Pero, en cuanto ocurre algo en contra de su rutina, por ejemplo, ser reprendida, alguien que no le hace caso, le humilla, critica, entonces, enseguida muestra quién es en realidad, y cambia su carácter de acuerdo con lo que le ocurre.

Ahora, seamos sinceras, ¿quién tiene el carácter de Dios puede cambiar dependiendo de lo que le ocurre, o sea, cuando todo es agradable, la persona tiene un carácter, pero cuando pasa por el desierto, se transforma en otra?

Me gustaría hablar de la vida de Saúl y David, haciéndoles comparación, porque los dos mostraron comportamientos opuestos, hay que tener en cuenta que los dos fueron ungidos por Dios, hasta ahí, ninguna diferencia, pero, cuando estuvieron en el desierto, Saúl cambió poniéndose rabioso, enojado, envidioso y violento cambiando su carácter hasta el punto de intentar matar a David.

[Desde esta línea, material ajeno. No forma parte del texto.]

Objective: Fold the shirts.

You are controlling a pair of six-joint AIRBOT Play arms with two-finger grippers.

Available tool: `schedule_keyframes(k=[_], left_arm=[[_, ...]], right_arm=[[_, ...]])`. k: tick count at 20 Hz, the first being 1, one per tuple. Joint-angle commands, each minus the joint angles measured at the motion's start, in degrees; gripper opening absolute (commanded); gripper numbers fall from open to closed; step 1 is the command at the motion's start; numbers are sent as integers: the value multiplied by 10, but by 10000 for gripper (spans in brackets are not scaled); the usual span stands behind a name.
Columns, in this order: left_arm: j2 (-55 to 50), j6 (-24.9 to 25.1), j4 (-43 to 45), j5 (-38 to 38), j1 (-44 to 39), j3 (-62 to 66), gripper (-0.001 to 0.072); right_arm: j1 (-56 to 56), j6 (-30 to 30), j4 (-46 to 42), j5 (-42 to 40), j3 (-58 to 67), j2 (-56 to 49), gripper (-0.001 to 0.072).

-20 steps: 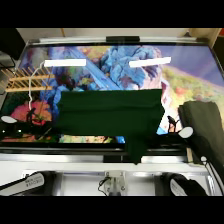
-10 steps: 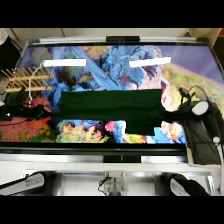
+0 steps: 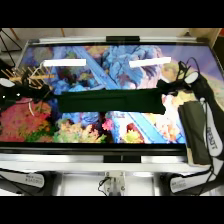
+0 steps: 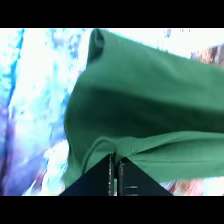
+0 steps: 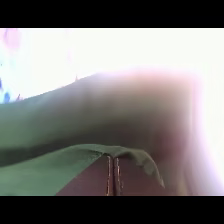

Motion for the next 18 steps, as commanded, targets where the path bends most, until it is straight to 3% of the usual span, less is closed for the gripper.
schedule_keyframes(k=[1,2,3,4,5,6,7,10,13,18], left_arm=[[-62,-29,0,5,-15,36,39],[-73,-29,0,1,-20,36,108],[-78,-29,0,-4,-24,36,290],[-79,-29,1,-7,-26,37,524],[-76,-28,1,-12,-25,40,620],[-74,-21,1,-29,-22,50,618],[-71,-18,2,-52,-18,65,618],[-55,-18,2,-118,-10,108,615],[-21,-18,1,-151,-15,116,603],[27,-18,1,-187,-39,116,603]], right_arm=[[15,-9,11,-12,67,-80,75],[22,-15,10,-12,69,-89,98],[25,-22,7,-10,69,-92,261],[25,-38,7,-3,70,-90,543],[23,-67,1,18,75,-83,631],[17,-98,-18,47,84,-71,631],[9,-116,-51,77,92,-58,688],[-27,-111,-140,150,97,-34,689],[-60,-120,-73,199,97,-59,689],[-49,-148,-8,199,97,-116,689]])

Por el contrario, cuando David tuvo que enfrentar los desiertos en su vida, siendo perseguido injustamente, él jamás manifestó enojo, venganza u odio en contra de Saúl, incluso cuando surgió la oportunidad de matarle, no lo hizo.

Entonces, perciban la gran diferencia, Saúl cambió su manera de ser, pero David permaneció siendo la misma persona porque él tenía el carácter de Dios.

Vamos a reflexionar sobre nuestras actitudes:

-¿Eres la misma persona con todos, o cambias tu comportamiento de acuerdo a la persona?
-¿Eres la misma en la iglesia, que cuando estás en tu casa con tu esposo, o con tus padres?
-¿Sigues con tu carácter de mujer de Dios, incluso cuando estás pasando por el desierto, o manifiestas enojo, hablas mal de las personas a sus espaldas y tienes sed de venganza?
-¿Eres la misma delante de las autoridades de la iglesia y también cuando estás sola con tus amigas?
-¿Cumples con tus responsabilidades financieras, o gastas todo tu dinero y después no tienen cómo pagar tus deudas?
-¿Has mantenido tu palabra siempre delante de lo que se te presenta, o cambias lo que dijiste?
-¿Has sido humilde para aprender día tras día, o todo necesita siempre estar a tu manera?

En fin, son muchas cuestiones en las cuales tenemos que reflexionar para saber quién somos de verdad.

No olviden amigas mías, quien posee el carácter de Dios lo tiene y manifiesta en cualquier lugar y en cualquier situación.

Por lo tanto, el carácter muestra siempre quién es de Dios y quién no.